Andy Tonge of Hima-Sella believes the best approach to plant-wide safety is to ring-fence critical hardware with layers of protection that are independent of process control. He explains why…

The prevalence of high-performance computing platforms, high-speed communications and large mass storage devices has made it possible to craft highly integrated industrial environments. However, within many safety-critical industries it is becoming increasingly tempting to implement safety functions within plant control systems. This may be convenient, but you may end up with your proverbial eggs in one basket.

For example, in a report published in 2010 by the Scandinavia-based research organisation SINTEF, concern was expressed over the increasing levels of inadequate segregation between Basic Process Control Systems (BPCSs) and Safety Instrumented Systems (SISs). Here, the ‘inadequate segregation’ includes not only the sharing of hardware resources but also the ability of some subordinate systems to influence superior ones; or as SINTEF observed in its report, “signals in the wrong direction”.

Accordingly, the failure of a subordinate system could result in a safety-critical error in the overall system. SINTEF also expressed concern over how, in many installations, BPCS increasingly shares resources (such as networks and data storage devices) with generic/ office IT. Hence, if a computer virus infects the latter, the former will almost certainly be compromised. Is this all undue concern though? Not at all.

In 2010 a major OEM of automation framework software disclosed that one of its products was susceptible to the effects of a malware virus that spreads via USB stick. A member of staff need only use a personal – and unknowingly infected – memory stick to transfer files in the office and the company’s server is placed at risk.

Accidental infections are not the only cause for concern. In February 2011 the engineering press reported that since November 2009 many global oil, energy and petrochemical companies have been the targets of a series of coordinated cyber-attacks (dubbed “Night Dragon”). And in late 2010 the Stuxnet ‘internet worm’ made the news as the first-known virus designed to target infrastructure such as power stations.

Whatever the reason for a cyber-attack though, if process control systems are sharing resources with generic/office IT then the result is system-wide vulnerability.

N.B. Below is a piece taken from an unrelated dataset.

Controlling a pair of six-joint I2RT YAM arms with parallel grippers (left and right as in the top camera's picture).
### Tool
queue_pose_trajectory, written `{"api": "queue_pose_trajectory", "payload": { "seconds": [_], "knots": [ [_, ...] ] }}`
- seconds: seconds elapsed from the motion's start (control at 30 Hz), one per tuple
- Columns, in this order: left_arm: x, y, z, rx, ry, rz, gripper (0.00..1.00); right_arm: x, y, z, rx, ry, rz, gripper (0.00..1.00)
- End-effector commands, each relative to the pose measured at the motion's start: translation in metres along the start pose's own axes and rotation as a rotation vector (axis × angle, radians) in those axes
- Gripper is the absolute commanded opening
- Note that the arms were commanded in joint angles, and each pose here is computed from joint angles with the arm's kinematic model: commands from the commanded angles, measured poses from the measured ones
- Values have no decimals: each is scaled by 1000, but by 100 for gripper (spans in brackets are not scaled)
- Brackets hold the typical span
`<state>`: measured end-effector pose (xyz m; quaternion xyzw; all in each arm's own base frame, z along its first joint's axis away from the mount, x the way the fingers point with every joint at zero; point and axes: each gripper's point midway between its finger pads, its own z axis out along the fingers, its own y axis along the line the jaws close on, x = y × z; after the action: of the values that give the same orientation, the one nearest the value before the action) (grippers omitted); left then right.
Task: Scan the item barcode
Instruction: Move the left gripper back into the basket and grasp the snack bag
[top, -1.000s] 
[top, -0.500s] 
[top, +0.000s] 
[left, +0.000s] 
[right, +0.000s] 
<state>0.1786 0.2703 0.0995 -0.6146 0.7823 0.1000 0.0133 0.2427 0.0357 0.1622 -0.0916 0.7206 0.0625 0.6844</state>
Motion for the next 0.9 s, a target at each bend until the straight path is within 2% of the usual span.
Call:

As an overall philosophy the integration of control and safety [functions] has been around for several years; and SINTEF in its report was not against integration per se.

Irrespective of how BPCS and SIS might be integrated, it is recognised that the safest approach to plant-wide safety is to ring-fence critical hardware (such as valves) with layers of protection; and that those layers should have varying degrees of interaction with the BPCS. Moreover, when building the layers, it is recommended to start from the inside and work out; beginning with a single-function, fail-safe technology that is independent of process control and possibly even other safety functions. Here, the inner layer’s independence is effectively its immunity from being over-ruled.

Consider a pipeline transferring oil. It must be protected along its length to prevent, or worst case limit, the environmental damages and financial losses/fines that would arise from escaping product. Accordingly, a pipeline will typically have several valves along its length in order to isolate stretches.

For example, in Thailand a dual-purpose pipeline runs from the refinery at Sriracha and supplies standard fuel to receiving areas in Saraburi and Lamlukka, and aviation fuel to Bangkok Airport. Programmable Electronic Systems (PES) provide an Emergency Shutdown (ESD) function within the control stations of the refinery and three receiving areas – plus several valve stations along the length of the pipeline.

In addition, and independent of the ESD function, each of the valves is protected by a High Integrity Pressure Protection System (HIPPS); that is implemented in a solid state logic solver (i.e. hardwired digital circuitry). In the event of a HIPPS triggering and closing the valve it protects, a signal would pass to the rest of the system so that other processes might shut down.

However, the overall system is architected such that neither the BPCS nor the SIS can influence the HIPPS. If they could, then that, in SINTEF’s terminology, would be a case of “signals in the wrong direction”. HIPPS is only capable of being reset following the alleviation of the over-pressure and using manual controls alongside the physical valve(s).

Having protected the critical hardware, the outer layers of protection would have increasing levels of integration with the BPCS in order to form a top-down hierarchy of authority (in terms of process instructions reaching critical assets – see figure 1). However, in terms of permitting a process instruction to reach any given critical asset, the hierarchy works from the bottom up; and it is in this way that a ‘hierarchy of fail-safe control’ can link your processing business objectives to their achievement.